(TASK TO CARRY OUT) Would you set down the data below exactly as shown?

═════ EXTRACTED ENTRIES

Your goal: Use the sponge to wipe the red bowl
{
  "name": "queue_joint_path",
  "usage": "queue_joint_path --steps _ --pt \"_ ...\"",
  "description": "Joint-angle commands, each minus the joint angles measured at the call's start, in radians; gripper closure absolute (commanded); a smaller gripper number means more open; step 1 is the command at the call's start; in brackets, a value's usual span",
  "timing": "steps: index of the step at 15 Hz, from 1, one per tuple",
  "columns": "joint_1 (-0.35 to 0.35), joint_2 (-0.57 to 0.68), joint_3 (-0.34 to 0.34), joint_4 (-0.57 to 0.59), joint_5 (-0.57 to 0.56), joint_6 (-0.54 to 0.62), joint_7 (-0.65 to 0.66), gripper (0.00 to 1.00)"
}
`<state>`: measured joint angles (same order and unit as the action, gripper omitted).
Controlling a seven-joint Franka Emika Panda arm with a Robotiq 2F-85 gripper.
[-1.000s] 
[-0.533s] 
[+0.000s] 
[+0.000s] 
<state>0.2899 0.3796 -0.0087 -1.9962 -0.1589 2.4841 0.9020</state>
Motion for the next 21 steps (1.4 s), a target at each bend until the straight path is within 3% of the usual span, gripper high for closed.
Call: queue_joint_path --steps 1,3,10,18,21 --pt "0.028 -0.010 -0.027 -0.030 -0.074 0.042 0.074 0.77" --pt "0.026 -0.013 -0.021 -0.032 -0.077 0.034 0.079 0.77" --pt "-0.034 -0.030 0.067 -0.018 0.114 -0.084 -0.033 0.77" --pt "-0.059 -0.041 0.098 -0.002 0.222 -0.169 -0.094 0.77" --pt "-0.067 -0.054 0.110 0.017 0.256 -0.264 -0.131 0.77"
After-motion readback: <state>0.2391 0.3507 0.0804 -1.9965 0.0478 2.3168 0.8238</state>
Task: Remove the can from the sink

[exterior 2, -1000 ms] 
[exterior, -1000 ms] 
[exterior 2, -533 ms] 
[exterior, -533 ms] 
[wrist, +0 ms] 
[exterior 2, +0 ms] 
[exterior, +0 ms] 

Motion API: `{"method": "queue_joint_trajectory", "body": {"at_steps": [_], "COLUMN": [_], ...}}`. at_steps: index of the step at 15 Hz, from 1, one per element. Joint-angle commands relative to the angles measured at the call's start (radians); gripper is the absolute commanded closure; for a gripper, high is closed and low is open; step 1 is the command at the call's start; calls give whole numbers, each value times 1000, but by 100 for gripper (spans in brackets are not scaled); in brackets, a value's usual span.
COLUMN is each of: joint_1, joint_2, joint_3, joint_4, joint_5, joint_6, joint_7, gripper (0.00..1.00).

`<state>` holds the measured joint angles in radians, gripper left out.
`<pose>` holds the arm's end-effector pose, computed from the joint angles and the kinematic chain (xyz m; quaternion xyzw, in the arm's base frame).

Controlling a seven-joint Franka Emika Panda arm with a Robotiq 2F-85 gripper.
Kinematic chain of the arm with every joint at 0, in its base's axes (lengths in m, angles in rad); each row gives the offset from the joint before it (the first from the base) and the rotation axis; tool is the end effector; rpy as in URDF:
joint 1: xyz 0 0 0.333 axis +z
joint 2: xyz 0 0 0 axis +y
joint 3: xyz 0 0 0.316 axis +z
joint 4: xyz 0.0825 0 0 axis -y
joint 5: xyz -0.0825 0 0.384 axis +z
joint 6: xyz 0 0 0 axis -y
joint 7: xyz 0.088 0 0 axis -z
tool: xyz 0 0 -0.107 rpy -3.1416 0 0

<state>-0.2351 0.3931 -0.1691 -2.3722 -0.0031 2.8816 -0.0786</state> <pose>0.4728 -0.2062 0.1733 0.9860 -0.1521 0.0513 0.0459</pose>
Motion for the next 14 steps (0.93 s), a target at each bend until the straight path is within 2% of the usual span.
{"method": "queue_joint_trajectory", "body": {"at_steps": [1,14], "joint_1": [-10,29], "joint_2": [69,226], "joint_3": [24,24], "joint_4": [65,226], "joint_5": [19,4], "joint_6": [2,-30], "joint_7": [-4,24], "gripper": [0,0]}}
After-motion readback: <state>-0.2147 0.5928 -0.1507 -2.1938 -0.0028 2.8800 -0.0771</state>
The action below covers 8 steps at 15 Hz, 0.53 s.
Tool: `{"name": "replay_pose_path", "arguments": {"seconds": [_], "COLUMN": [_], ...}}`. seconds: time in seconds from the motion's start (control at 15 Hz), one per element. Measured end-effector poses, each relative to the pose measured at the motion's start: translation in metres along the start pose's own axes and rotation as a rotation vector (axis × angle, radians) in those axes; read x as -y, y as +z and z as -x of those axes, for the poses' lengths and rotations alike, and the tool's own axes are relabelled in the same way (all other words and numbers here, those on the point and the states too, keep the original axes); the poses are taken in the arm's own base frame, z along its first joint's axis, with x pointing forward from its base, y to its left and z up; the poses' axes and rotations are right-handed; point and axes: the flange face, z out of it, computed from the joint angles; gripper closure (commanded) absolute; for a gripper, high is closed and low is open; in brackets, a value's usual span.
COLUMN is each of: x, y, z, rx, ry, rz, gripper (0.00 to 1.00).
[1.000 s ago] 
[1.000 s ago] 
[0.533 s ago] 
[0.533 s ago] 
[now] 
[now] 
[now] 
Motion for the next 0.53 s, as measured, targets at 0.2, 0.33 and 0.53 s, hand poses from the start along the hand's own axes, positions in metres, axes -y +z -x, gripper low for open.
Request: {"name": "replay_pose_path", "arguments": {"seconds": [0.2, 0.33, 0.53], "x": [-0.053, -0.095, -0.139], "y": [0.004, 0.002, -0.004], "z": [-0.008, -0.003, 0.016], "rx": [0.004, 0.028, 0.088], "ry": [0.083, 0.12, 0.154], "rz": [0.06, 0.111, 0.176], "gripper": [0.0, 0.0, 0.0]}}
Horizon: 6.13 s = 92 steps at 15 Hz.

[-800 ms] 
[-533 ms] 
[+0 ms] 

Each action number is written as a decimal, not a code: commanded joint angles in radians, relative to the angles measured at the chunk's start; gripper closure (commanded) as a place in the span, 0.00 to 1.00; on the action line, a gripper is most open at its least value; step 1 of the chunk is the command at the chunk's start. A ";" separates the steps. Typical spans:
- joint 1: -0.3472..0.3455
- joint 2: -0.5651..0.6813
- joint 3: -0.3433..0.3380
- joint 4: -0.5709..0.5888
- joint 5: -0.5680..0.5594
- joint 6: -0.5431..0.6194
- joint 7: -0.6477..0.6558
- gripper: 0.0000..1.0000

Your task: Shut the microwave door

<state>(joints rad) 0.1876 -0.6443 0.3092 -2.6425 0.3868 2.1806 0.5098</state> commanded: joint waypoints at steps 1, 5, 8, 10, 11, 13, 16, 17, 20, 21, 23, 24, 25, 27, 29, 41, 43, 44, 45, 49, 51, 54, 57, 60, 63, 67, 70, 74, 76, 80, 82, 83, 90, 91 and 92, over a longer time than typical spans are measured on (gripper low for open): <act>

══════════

(ANSWER AREA)
Your goal: Use the sponge to wipe the red bowl
{
  "name": "queue_joint_path",
  "usage": "queue_joint_path --steps _ --pt \"_ ...\"",
  "description": "Joint-angle commands, each minus the joint angles measured at the call's start, in radians; gripper closure absolute (commanded); a smaller gripper number means more open; step 1 is the command at the call's start; in brackets, a value's usual span",
  "timing": "steps: index of the step at 15 Hz, from 1, one per tuple",
  "columns": "joint_1 (-0.35 to 0.35), joint_2 (-0.57 to 0.68), joint_3 (-0.34 to 0.34), joint_4 (-0.57 to 0.59), joint_5 (-0.57 to 0.56), joint_6 (-0.54 to 0.62), joint_7 (-0.65 to 0.66), gripper (0.00 to 1.00)"
}
`<state>`: measured joint angles (same order and unit as the action, gripper omitted).
Controlling a seven-joint Franka Emika Panda arm with a Robotiq 2F-85 gripper.
[-1.000s] 
[-0.533s] 
[+0.000s] 
[+0.000s] 
<state>0.2899 0.3796 -0.0087 -1.9962 -0.1589 2.4841 0.9020</state>
Motion for the next 21 steps (1.4 s), a target at each bend until the straight path is within 3% of the usual span, gripper high for closed.
Call: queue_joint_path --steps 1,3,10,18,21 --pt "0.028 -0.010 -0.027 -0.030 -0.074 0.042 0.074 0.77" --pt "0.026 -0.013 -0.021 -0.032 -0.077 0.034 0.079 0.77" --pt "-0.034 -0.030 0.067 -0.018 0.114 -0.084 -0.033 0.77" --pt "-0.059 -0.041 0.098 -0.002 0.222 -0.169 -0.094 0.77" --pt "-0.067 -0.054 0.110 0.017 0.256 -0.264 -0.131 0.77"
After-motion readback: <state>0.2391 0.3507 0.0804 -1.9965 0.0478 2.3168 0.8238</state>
Task: Remove the can from the sink

[exterior 2, -1000 ms] 
[exterior, -1000 ms] 
[exterior 2, -533 ms] 
[exterior, -533 ms] 
[wrist, +0 ms] 
[exterior 2, +0 ms] 
[exterior, +0 ms] 

Motion API: `{"method": "queue_joint_trajectory", "body": {"at_steps": [_], "COLUMN": [_], ...}}`. at_steps: index of the step at 15 Hz, from 1, one per element. Joint-angle commands relative to the angles measured at the call's start (radians); gripper is the absolute commanded closure; for a gripper, high is closed and low is open; step 1 is the command at the call's start; calls give whole numbers, each value times 1000, but by 100 for gripper (spans in brackets are not scaled); in brackets, a value's usual span.
COLUMN is each of: joint_1, joint_2, joint_3, joint_4, joint_5, joint_6, joint_7, gripper (0.00..1.00).

`<state>` holds the measured joint angles in radians, gripper left out.
`<pose>` holds the arm's end-effector pose, computed from the joint angles and the kinematic chain (xyz m; quaternion xyzw, in the arm's base frame).

Controlling a seven-joint Franka Emika Panda arm with a Robotiq 2F-85 gripper.
Kinematic chain of the arm with every joint at 0, in its base's axes (lengths in m, angles in rad); each row gives the offset from the joint before it (the first from the base) and the rotation axis; tool is the end effector; rpy as in URDF:
joint 1: xyz 0 0 0.333 axis +z
joint 2: xyz 0 0 0 axis +y
joint 3: xyz 0 0 0.316 axis +z
joint 4: xyz 0.0825 0 0 axis -y
joint 5: xyz -0.0825 0 0.384 axis +z
joint 6: xyz 0 0 0 axis -y
joint 7: xyz 0.088 0 0 axis -z
tool: xyz 0 0 -0.107 rpy -3.1416 0 0

<state>-0.2351 0.3931 -0.1691 -2.3722 -0.0031 2.8816 -0.0786</state> <pose>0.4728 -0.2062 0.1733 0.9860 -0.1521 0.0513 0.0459</pose>
Motion for the next 14 steps (0.93 s), a target at each bend until the straight path is within 2% of the usual span.
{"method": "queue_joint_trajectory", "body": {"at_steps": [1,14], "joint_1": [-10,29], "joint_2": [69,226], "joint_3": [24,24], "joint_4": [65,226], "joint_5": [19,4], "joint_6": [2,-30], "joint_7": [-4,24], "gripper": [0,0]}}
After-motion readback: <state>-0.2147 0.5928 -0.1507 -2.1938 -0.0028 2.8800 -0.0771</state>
The action below covers 8 steps at 15 Hz, 0.53 s.
Tool: `{"name": "replay_pose_path", "arguments": {"seconds": [_], "COLUMN": [_], ...}}`. seconds: time in seconds from the motion's start (control at 15 Hz), one per element. Measured end-effector poses, each relative to the pose measured at the motion's start: translation in metres along the start pose's own axes and rotation as a rotation vector (axis × angle, radians) in those axes; read x as -y, y as +z and z as -x of those axes, for the poses' lengths and rotations alike, and the tool's own axes are relabelled in the same way (all other words and numbers here, those on the point and the states too, keep the original axes); the poses are taken in the arm's own base frame, z along its first joint's axis, with x pointing forward from its base, y to its left and z up; the poses' axes and rotations are right-handed; point and axes: the flange face, z out of it, computed from the joint angles; gripper closure (commanded) absolute; for a gripper, high is closed and low is open; in brackets, a value's usual span.
COLUMN is each of: x, y, z, rx, ry, rz, gripper (0.00 to 1.00).
[1.000 s ago] 
[1.000 s ago] 
[0.533 s ago] 
[0.533 s ago] 
[now] 
[now] 
[now] 
Motion for the next 0.53 s, as measured, targets at 0.2, 0.33 and 0.53 s, hand poses from the start along the hand's own axes, positions in metres, axes -y +z -x, gripper low for open.
Request: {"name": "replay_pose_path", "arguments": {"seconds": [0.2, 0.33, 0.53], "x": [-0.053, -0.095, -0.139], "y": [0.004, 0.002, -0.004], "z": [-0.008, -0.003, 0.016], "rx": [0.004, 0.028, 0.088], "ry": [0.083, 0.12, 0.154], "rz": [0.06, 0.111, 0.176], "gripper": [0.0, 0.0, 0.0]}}
Horizon: 6.13 s = 92 steps at 15 Hz.

[-800 ms] 
[-533 ms] 
[+0 ms] 

Each action number is written as a decimal, not a code: commanded joint angles in radians, relative to the angles measured at the chunk's start; gripper closure (commanded) as a place in the span, 0.00 to 1.00; on the action line, a gripper is most open at its least value; step 1 of the chunk is the command at the chunk's start. A ";" separates the steps. Typical spans:
- joint 1: -0.3472..0.3455
- joint 2: -0.5651..0.6813
- joint 3: -0.3433..0.3380
- joint 4: -0.5709..0.5888
- joint 5: -0.5680..0.5594
- joint 6: -0.5431..0.6194
- joint 7: -0.6477..0.6558
- gripper: 0.0000..1.0000

Your task: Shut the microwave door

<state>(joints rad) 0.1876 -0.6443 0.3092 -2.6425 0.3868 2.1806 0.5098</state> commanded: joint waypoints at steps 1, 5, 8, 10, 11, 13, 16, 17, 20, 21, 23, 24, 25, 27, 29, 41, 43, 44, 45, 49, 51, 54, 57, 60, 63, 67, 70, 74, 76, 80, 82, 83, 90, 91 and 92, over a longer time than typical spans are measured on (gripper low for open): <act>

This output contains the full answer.